First off — strings aren’t a first class type in C. They’re just a char
array of individual characters, with a NULL
character as the final element. This might not seem that bad, until you remember that arrays aren’t the simple “lists of stuff” you might be used to in higher level languages. In C, an array is a literal allocation of “N” bytes of RAM. Arrays are useful as lists, and as a mechanism for dealing with strings, but whenever you use an array you need to be aware of C’s rules for allocating and releasing memory, and how long a variable “lives” in C.
If you declare a regular array in a function, C will release it automatically when the function ends. This means you shouldn’t return a regularly declared array from a C function. We say shouldn’t because you actually CAN return the array, but what you’re returning is the memory address of the array. The arrays contents may or may not be there when you try to access them from the calling function.

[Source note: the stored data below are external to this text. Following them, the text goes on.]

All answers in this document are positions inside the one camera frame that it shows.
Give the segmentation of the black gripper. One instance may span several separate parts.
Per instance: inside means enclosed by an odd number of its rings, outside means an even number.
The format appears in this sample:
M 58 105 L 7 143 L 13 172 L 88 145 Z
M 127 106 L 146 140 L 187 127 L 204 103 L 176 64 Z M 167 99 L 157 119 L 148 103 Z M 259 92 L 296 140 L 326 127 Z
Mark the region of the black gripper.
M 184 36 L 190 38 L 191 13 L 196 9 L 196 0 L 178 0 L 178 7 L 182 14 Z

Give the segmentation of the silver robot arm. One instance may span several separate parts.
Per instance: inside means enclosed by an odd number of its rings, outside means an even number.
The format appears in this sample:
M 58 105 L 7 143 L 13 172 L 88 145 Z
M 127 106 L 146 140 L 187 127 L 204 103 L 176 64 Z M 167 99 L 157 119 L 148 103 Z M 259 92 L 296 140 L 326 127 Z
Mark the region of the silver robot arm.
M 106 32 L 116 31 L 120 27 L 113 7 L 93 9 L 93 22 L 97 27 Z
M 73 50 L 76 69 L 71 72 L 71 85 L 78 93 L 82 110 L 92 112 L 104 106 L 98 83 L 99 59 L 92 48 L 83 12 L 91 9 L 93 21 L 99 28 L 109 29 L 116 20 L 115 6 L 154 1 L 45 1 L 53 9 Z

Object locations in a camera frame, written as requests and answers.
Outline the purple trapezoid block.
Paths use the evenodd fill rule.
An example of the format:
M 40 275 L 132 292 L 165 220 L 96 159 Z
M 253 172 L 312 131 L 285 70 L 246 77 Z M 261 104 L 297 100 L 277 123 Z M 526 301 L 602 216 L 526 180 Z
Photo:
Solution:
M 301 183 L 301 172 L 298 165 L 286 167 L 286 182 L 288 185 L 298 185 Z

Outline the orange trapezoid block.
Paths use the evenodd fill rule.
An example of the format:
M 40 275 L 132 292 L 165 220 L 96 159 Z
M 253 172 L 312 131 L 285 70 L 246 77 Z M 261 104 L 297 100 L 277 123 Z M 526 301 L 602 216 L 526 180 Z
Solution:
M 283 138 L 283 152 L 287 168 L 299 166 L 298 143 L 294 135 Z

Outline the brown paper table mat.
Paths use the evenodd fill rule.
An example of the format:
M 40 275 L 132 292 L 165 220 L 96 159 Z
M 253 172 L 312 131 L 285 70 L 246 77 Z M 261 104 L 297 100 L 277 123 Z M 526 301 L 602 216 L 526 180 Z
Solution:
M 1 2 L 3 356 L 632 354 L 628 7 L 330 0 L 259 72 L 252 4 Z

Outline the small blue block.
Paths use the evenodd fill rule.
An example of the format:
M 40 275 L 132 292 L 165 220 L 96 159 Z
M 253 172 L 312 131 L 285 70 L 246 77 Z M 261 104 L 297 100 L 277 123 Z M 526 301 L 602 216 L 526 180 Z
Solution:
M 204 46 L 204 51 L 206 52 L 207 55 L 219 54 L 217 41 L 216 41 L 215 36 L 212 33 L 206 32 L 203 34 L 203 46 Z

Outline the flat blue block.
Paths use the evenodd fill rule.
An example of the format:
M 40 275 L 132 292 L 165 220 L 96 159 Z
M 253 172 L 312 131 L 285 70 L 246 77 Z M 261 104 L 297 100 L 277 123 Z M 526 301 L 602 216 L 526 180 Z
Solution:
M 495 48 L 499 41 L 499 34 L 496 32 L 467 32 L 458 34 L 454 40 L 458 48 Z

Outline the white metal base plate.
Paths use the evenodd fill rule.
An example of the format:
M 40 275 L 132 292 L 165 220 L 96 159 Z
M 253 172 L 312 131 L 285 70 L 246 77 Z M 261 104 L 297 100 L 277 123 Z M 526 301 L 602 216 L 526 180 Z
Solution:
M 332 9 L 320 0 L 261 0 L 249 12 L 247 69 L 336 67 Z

Another option is declaring your array as static
in the function. When you do this, you’re telling C that this specific chunk of memory should only be allocated once, and C shouldn’t deallocate it until the program ends. The problem with this approach is that your returned value will always point at this same chunk of memory. This means a long lived variable might have its value swapped out from under it if the function is invoked multiple times. This has extra implications in a threaded language like C — with multiple threads calling your function you’ll never know what’s in this value — i.e. your program isn’t thread safe.
Finally, you can use the malloc function to manually allocate memory for the array. When you malloc something it sticks around, which means it’s safe to return. Having your function use malloc
also means each time its called we get a new chunk of memory (i.e. the problems of static
go away). However — with the memory sticking around and being allocated each time the function is called, if the calling programmer doesn’t free
that memory later you’ve got a memory leak on your hands. i.e. your program will consume more and more system memory the longer it runs.
None of these situations presents a clear win — the programmer needs to make a judgment call on the best thing for their particular situation. It turns out this is a lot of C programming — making these judgments calls and figuring out the intent of previous programmers when they were making similar decisions. This is probably true of all programming, but C makes it so almost anything you do requires this sort of forethought (when’s the last time you worried about how to return a string in javascript?), and failure often means a program that compiles fine, but will shred a system’s memory and/or segfault randomly.